**What the task requires**.
In the listing below, identify each line with the word "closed" and return those lines.
########################################
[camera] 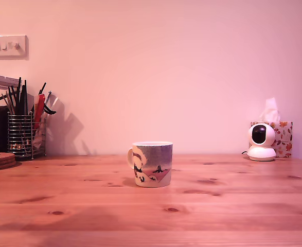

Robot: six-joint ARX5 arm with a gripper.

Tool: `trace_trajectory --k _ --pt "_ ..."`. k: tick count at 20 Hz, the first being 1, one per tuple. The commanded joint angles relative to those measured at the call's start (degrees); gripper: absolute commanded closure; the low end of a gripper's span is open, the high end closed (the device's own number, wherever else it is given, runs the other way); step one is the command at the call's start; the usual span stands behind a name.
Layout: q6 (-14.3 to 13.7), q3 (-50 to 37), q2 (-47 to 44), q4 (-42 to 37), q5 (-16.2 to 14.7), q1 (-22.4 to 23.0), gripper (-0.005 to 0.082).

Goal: Pick up the coffee capsules on the table and drop them inside the coffee cup

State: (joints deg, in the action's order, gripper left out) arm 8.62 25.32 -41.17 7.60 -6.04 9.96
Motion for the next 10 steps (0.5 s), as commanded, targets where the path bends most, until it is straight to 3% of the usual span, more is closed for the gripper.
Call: trace_trajectory --k 1,10 --pt "0.37 -3.41 4.33 -0.68 1.2 -0.22 0.0793" --pt "1.46 -6.97 23.32 1.86 2.45 -0.2 0.0793"
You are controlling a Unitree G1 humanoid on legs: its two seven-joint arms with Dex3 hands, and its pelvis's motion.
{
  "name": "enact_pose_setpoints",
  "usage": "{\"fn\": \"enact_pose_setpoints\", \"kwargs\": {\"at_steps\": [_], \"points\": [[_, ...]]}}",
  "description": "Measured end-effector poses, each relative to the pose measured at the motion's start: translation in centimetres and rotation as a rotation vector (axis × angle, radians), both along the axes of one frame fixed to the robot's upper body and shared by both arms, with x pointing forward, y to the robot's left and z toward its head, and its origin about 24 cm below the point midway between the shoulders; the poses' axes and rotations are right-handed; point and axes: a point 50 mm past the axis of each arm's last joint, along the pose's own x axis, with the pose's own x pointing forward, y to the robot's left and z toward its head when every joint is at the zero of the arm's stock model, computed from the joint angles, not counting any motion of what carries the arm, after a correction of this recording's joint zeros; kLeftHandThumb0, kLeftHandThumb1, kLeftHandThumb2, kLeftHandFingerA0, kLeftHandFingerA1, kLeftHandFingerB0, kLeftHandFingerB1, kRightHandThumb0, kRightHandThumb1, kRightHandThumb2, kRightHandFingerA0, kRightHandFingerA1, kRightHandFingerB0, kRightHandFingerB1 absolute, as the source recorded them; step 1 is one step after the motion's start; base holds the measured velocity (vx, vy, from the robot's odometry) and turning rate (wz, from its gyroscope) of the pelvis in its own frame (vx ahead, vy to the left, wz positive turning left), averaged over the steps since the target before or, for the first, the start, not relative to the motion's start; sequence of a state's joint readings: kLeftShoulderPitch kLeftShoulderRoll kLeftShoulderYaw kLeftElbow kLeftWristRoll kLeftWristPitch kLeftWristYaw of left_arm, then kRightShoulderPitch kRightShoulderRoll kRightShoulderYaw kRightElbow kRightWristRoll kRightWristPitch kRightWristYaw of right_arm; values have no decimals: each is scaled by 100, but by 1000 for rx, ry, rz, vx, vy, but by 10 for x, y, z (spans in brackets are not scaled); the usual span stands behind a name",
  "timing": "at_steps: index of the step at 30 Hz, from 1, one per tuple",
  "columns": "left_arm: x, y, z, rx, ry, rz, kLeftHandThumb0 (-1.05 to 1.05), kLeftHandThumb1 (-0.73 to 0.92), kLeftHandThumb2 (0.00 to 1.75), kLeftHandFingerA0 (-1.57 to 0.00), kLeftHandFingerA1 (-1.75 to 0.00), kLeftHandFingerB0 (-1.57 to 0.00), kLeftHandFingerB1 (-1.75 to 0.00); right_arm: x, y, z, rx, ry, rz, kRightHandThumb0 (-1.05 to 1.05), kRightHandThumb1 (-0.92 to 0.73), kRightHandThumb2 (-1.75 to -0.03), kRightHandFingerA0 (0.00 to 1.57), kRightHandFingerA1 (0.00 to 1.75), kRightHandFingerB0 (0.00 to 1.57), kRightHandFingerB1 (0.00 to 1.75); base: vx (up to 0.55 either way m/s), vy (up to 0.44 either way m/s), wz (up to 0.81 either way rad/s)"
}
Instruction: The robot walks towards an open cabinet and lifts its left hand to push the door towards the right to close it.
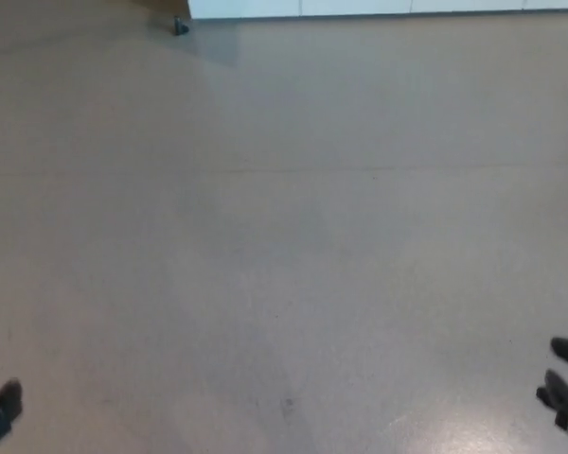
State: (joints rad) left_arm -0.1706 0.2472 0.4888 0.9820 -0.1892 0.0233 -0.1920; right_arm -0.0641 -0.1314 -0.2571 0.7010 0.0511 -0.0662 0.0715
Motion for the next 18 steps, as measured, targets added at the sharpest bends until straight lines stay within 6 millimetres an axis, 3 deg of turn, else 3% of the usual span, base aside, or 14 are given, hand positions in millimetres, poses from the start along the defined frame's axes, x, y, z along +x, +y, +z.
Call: {"fn": "enact_pose_setpoints", "kwargs": {"at_steps": [6, 13, 18], "points": [[-2, 8, 2, -67, -54, 51, -26, 58, 58, -48, -50, -39, -39, 3, -6, 6, 37, -62, -41, -25, -73, -61, 52, 57, 37, 44, 130, 137, -11], [-2, 15, 7, -67, -85, 57, -27, 59, 57, -50, -49, -40, -39, 5, 2, 4, 81, -79, -36, -26, -74, -61, 55, 57, 38, 44, 231, 228, 5], [-3, 14, 7, -76, -93, 61, -29, 58, 57, -52, -50, -44, -41, 7, 4, 5, 86, -91, -27, -24, -75, -62, 56, 59, 39, 44, 227, 12, 8]]}}
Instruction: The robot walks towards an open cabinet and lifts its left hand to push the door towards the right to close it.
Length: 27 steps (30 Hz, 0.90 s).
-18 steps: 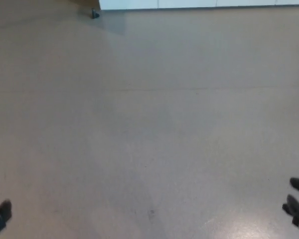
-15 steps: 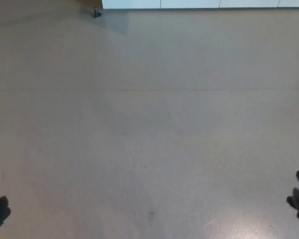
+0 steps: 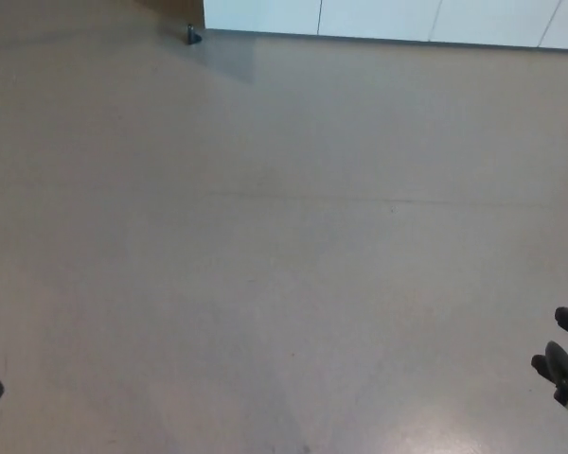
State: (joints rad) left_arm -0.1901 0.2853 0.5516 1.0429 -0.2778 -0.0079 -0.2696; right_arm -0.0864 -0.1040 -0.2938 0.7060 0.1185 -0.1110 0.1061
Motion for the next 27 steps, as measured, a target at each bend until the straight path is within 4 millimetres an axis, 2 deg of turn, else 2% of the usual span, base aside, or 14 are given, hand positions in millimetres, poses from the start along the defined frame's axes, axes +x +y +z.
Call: {"fn": "enact_pose_setpoints", "kwargs": {"at_steps": [7, 13, 19, 27], "points": [[-3, -2, -3, 0, 5, -16, -31, 60, 57, -51, -49, -41, -40, -1, 2, -2, -1, 8, 13, -25, -75, -61, 55, 57, 39, 44, 312, -179, 21], [-2, -7, -4, -3, 2, -44, -34, 57, 56, -55, -50, -45, -41, 1, -4, 2, -27, -1, 9, -26, -75, -61, 56, 57, 40, 44, 331, -151, 6], [-2, -7, -4, 2, -1, -51, -36, 56, 56, -56, -50, -47, -42, 1, -3, 2, -38, 4, 20, -28, -72, -61, 57, 58, 40, 44, 309, -12, -18], [1, -7, -2, 18, -16, -60, -37, 61, 58, -57, -50, -47, -42, 8, 0, 5, -54, -7, 48, -29, -73, -61, 59, 59, 41, 45, 446, 149, -3]]}}
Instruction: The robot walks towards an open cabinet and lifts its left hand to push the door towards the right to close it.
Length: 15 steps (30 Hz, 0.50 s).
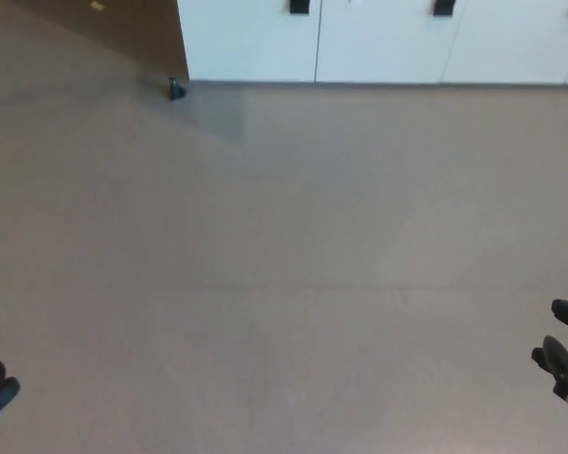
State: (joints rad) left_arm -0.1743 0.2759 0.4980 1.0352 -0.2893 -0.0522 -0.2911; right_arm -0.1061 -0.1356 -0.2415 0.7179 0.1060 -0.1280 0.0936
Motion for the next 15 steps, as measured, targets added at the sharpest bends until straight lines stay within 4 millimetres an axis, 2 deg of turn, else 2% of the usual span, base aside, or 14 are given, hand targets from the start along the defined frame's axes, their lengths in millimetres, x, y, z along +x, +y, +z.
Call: {"fn": "enact_pose_setpoints", "kwargs": {"at_steps": [7, 10, 15], "points": [[-4, 0, -2, 13, 11, -10, -36, 60, 58, -59, -51, -50, -43, 0, 2, 0, -15, 4, 18, -30, -72, -61, 60, 58, 42, 45, 396, 17, 17], [-2, -1, -2, 16, 5, -15, -37, 59, 57, -59, -51, -49, -43, -1, 2, -3, -21, 19, 24, -29, -73, -61, 59, 58, 42, 45, 435, -108, 45], [-4, -3, -3, 16, 8, -22, -36, 62, 58, -57, -49, -47, -42, 2, 0, 2, -46, 2, 34, -29, -75, -62, 58, 57, 43, 46, 507, -144, 7]]}}
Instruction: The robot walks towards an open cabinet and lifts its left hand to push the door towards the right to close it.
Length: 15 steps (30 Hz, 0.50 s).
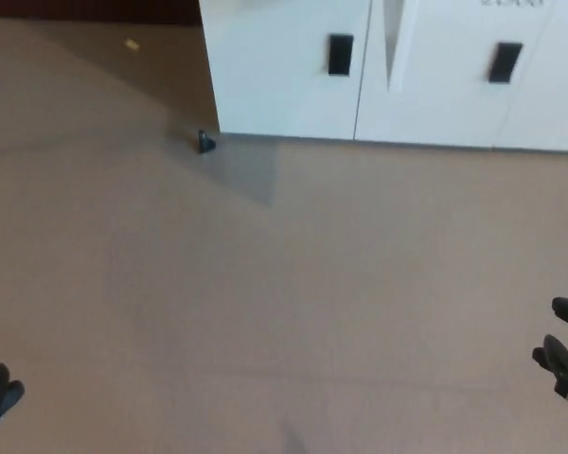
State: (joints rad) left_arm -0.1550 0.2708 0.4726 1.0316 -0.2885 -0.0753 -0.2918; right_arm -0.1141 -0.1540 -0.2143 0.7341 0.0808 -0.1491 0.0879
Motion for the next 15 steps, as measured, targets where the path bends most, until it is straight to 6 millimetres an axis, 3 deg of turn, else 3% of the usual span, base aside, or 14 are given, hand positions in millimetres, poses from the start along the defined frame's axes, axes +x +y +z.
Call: {"fn": "enact_pose_setpoints", "kwargs": {"at_steps": [8, 9, 15], "points": [[-8, 0, -4, 3, 24, -4, -40, 61, 58, -58, -50, -45, -42, -3, 0, -3, -22, 17, 14, -30, -74, -61, 58, 55, 45, 45, 484, -72, -26], [-7, -2, -5, 0, 25, -7, -40, 61, 58, -59, -50, -46, -42, -3, -1, -2, -24, 15, 14, -29, -74, -61, 59, 57, 45, 46, 521, -12, 78], [-7, 1, -3, 17, 18, -15, -37, 62, 58, -60, -49, -47, -41, -3, 3, -4, -21, 15, 24, -28, -73, -61, 60, 59, 42, 45, 522, -11, -42]]}}
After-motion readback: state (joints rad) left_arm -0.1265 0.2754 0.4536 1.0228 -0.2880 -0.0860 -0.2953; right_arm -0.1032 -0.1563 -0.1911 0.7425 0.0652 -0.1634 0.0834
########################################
**Output for this task**.
Tool: `trace_trajectory --k _ --pt "_ ..."`. k: tick count at 20 Hz, the first being 1, one per tuple. The commanded joint angles relative to those measured at the call's start (degrees); gripper: absolute commanded closure; the low end of a gripper's span is open, the high end closed (the device's own number, wherever else it is given, runs the other way); step one is the command at the call's start; the usual span stands behind a name.
Motion for the next 10 steps (0.5 s), as commanded, targets where the path bends most, until it is straight to 3% of the usual span, more is closed for the gripper.

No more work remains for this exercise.